About this task:
Will you give the material below again, every line exactly as it is?

Data excerpt:
━━━━━━

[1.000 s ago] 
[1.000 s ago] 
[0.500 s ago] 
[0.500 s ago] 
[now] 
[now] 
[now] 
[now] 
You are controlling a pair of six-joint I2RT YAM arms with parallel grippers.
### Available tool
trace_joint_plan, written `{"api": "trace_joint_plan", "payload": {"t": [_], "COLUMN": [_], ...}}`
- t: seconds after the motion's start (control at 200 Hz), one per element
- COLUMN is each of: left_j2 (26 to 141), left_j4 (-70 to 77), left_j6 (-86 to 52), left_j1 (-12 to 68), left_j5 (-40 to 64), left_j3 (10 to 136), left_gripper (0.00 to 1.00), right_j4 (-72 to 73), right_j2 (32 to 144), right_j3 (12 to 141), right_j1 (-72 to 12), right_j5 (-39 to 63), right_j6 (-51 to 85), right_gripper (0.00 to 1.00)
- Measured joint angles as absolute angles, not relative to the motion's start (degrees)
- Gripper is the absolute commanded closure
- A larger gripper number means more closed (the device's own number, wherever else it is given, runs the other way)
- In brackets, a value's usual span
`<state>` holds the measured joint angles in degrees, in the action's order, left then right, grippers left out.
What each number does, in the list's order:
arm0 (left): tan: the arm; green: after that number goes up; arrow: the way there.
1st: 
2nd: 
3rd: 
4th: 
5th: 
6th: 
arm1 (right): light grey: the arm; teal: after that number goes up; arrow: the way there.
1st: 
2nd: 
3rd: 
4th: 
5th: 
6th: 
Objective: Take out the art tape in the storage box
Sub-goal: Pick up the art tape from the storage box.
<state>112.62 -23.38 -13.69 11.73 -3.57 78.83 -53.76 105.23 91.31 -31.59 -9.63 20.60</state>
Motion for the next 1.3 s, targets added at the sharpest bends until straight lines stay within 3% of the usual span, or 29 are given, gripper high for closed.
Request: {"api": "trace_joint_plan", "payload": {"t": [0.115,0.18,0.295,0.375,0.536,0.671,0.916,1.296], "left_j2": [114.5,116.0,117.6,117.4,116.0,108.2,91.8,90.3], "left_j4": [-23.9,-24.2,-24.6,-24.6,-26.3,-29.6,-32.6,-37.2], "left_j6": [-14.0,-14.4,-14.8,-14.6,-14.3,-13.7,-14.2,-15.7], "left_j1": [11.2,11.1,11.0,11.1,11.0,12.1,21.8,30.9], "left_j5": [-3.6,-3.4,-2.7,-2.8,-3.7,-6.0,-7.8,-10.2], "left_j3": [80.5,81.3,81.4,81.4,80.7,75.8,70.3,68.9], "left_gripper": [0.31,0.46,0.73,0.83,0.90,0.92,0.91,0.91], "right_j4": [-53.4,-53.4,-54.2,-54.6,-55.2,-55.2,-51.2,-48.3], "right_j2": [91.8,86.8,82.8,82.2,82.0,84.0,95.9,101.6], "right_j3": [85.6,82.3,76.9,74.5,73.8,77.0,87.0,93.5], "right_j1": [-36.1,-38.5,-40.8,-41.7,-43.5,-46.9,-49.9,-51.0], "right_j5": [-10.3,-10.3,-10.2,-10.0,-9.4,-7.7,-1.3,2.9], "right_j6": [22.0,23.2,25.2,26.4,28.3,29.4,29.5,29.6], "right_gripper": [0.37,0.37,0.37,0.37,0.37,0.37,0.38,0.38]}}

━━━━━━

Your solution:
[1.000 s ago] 
[1.000 s ago] 
[0.500 s ago] 
[0.500 s ago] 
[now] 
[now] 
[now] 
[now] 
You are controlling a pair of six-joint I2RT YAM arms with parallel grippers.
### Available tool
trace_joint_plan, written `{"api": "trace_joint_plan", "payload": {"t": [_], "COLUMN": [_], ...}}`
- t: seconds after the motion's start (control at 200 Hz), one per element
- COLUMN is each of: left_j2 (26 to 141), left_j4 (-70 to 77), left_j6 (-86 to 52), left_j1 (-12 to 68), left_j5 (-40 to 64), left_j3 (10 to 136), left_gripper (0.00 to 1.00), right_j4 (-72 to 73), right_j2 (32 to 144), right_j3 (12 to 141), right_j1 (-72 to 12), right_j5 (-39 to 63), right_j6 (-51 to 85), right_gripper (0.00 to 1.00)
- Measured joint angles as absolute angles, not relative to the motion's start (degrees)
- Gripper is the absolute commanded closure
- A larger gripper number means more closed (the device's own number, wherever else it is given, runs the other way)
- In brackets, a value's usual span
`<state>` holds the measured joint angles in degrees, in the action's order, left then right, grippers left out.
What each number does, in the list's order:
arm0 (left): tan: the arm; green: after that number goes up; arrow: the way there.
1st: 
2nd: 
3rd: 
4th: 
5th: 
6th: 
arm1 (right): light grey: the arm; teal: after that number goes up; arrow: the way there.
1st: 
2nd: 
3rd: 
4th: 
5th: 
6th: 
Objective: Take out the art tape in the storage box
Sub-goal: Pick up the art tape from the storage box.
<state>112.62 -23.38 -13.69 11.73 -3.57 78.83 -53.76 105.23 91.31 -31.59 -9.63 20.60</state>
Motion for the next 1.3 s, targets added at the sharpest bends until straight lines stay within 3% of the usual span, or 29 are given, gripper high for closed.
Request: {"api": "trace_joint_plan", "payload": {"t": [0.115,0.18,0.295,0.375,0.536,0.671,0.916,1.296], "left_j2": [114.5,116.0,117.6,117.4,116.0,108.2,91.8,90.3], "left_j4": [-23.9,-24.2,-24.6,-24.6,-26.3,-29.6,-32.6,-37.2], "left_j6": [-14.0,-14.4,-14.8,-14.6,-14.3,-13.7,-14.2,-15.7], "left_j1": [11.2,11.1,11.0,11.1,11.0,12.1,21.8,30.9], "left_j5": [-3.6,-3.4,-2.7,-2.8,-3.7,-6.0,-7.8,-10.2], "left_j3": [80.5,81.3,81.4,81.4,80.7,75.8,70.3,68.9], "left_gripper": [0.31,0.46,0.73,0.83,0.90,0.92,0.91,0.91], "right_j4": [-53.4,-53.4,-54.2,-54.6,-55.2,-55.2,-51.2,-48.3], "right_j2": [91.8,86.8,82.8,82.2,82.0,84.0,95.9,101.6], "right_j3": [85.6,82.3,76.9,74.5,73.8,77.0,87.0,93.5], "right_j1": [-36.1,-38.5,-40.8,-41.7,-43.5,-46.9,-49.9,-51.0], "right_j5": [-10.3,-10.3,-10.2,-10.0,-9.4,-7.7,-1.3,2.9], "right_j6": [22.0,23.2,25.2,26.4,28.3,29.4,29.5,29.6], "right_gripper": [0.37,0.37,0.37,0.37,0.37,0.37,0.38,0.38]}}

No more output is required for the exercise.